ESQ: Journal of Nineteenth-Century American Literature and Culture[]

  • 2019: They state that their review time is between 7-8 months. Worth considering if you are on a tight schedule.
  • How does it compare to J19?
  • Good experience. Three-month wait between submission and R&R, then a two-month wait between resubmission and acceptance. Great communication from editor and assistant editors, and constructive feedback from readers.
  • Submitted article on author covered by the journal; they said they had just published a lot of articles on that author and thus were not interested in this submission at the moment, but encouraged me to try another time.
  • Extremely slow. After taking 5 months from submission to my receiving a revise and resubmit (which isn't terrible), they took another 7 full months to review the revised manuscript, despite my being told it would take no more than 8 weeks. I emailed every month and was repeatedly assured I would get word by the end of that month (which happened 5 times).
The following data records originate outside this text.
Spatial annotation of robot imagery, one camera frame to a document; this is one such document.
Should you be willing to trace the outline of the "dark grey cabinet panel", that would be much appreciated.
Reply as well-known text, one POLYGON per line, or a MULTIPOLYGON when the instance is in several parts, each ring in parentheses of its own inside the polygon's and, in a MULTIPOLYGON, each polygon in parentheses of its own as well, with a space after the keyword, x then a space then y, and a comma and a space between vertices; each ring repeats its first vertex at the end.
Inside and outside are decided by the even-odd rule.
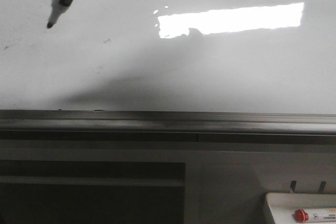
POLYGON ((184 163, 1 161, 1 223, 183 223, 184 163))

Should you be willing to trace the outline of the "red capped white marker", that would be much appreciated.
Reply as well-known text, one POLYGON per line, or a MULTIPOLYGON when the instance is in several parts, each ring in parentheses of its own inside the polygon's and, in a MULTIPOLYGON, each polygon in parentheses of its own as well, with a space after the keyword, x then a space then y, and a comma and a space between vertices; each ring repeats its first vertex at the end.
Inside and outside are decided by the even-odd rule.
POLYGON ((335 208, 301 208, 294 212, 297 222, 335 222, 335 208))

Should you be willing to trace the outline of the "white whiteboard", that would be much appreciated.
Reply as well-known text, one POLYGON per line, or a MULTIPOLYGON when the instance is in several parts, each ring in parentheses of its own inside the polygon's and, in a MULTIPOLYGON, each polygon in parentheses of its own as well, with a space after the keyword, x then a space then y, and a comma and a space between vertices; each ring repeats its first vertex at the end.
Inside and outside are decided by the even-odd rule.
POLYGON ((1 0, 1 129, 335 133, 335 0, 1 0))

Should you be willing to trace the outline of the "white marker tray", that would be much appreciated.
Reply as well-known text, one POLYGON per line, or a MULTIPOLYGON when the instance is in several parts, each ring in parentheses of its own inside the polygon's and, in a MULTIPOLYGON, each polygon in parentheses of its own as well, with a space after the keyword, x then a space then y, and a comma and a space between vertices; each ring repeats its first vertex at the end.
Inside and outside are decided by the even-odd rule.
POLYGON ((335 208, 335 194, 267 193, 264 203, 266 223, 302 223, 295 221, 294 212, 301 208, 335 208))

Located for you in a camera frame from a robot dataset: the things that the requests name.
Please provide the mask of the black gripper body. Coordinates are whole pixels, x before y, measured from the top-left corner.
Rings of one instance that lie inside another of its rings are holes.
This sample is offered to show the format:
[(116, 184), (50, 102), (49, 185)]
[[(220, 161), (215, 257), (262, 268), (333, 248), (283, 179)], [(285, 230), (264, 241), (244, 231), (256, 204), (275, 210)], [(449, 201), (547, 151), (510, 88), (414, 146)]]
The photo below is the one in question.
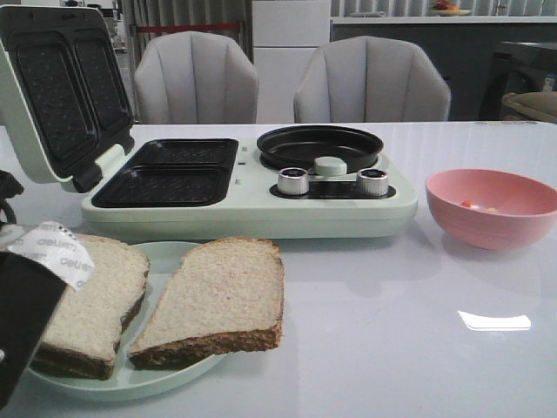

Finally, after deciding the manuscript was simply lost under a pile of other manuscripts, I implied I really needed to send the manuscript elsewhere when I finally received a rejection a few days later.
  • Now seven months from original submission with no word. No response to emails.
  • I had a similar experience to commenters above. Submitted article but no confirmation was received after two months. I emailed again, and they told me that it had been overlooked. They then sent it out for review. Six months later, I had yet to hear back (now 8 months from original submission). I emailed again. This time, an editorial assistant was quite responsive. She said reviewers were taking a long time because of the new term. Three months later I emailed again. The same assistant, again very helpful, said there was still no word. A few weeks after that I got quite nice rejection letter from the editor with two reader reports. The first report was petty and more or less useless. The second was thoughtful and helpful for revision. Total time to rejection: 11 months.
  • ESQ is supposedly under "new management" and is committed to faster turnaround.
  • Great experience - received an invitation to revise and resubmit 6 months after submission (2 reader's reports; one detailed and very useful, one sketchy and not especially helpful) - acceptance 6 weeks after receipt of revision - very careful editing process -- publication 7 months after that. Very professional and responsive; kept me up to date every step of the way.

The Faulkner Journal[]

Henry James Review[]

  • I did not have the best experience with this journal. Got 2 revise and resubmits and revised each time, but there was no continuity between the first R&R and the second. So each time I revised, it was essentially another set of readers with no understanding of the feedback I received the previous time. I don't know if this is a regular practice with journals so that peer review is "blind," but I believe it's detrimental to authors. The last R&R was a rejection with no comments given. I asked for them and they reluctantly passed them on. If an author has had manuscript held for more than two years and it is rejected after this, I believe an explanation is in order. I know there was a change in editors and this is probably why the lack of continuity, but for over two years of work and waiting, I think editors should be more thoughtful.
  • Submitted to the Leon Edel Prize (see below) in November, heard back in February. Vague rejection with no comments from Editor, reader reports, peer-review, etc., and no mention of whether essay was considered for "regular" publication. No reasons or feedback given.
  • Rejection one month after submission. No reasons given.
  • Revise and resubmit three months after submission (one of the two readers' reports was extremely helpful and constructive); accepted several weeks after resubmission. 
  • Submitted to the Leon Edel Prize (prize for grad students/junior professors, open every November). Heard back two months later. Although I didn't receive the prize, the editor offered an R&R with several editorial suggestions. No peer review reader comments included.
  • My impression as a reader of this journal is that they want quick turnarounds.
  • A rather quick turnaround! revise and resubmit requested about two months after submission (really thorough notes from two peer readers); took my time with edits, but it was accepted a day or two after resubmission without resending to original peer readers

Irish Journal of American Studies[]

  • Very quick turnaround. The editor was easy to work with and the peer reviewer was very insightful so the editor both picked a competent reviewer and the peer reviewer took their job very seriously. One of my best experiences with a journal ever. Around 10 months from initial submission to publication and only two months from my initial submission to getting peer review back from the journal. I will strongly consider submitting my work to the journal in the future.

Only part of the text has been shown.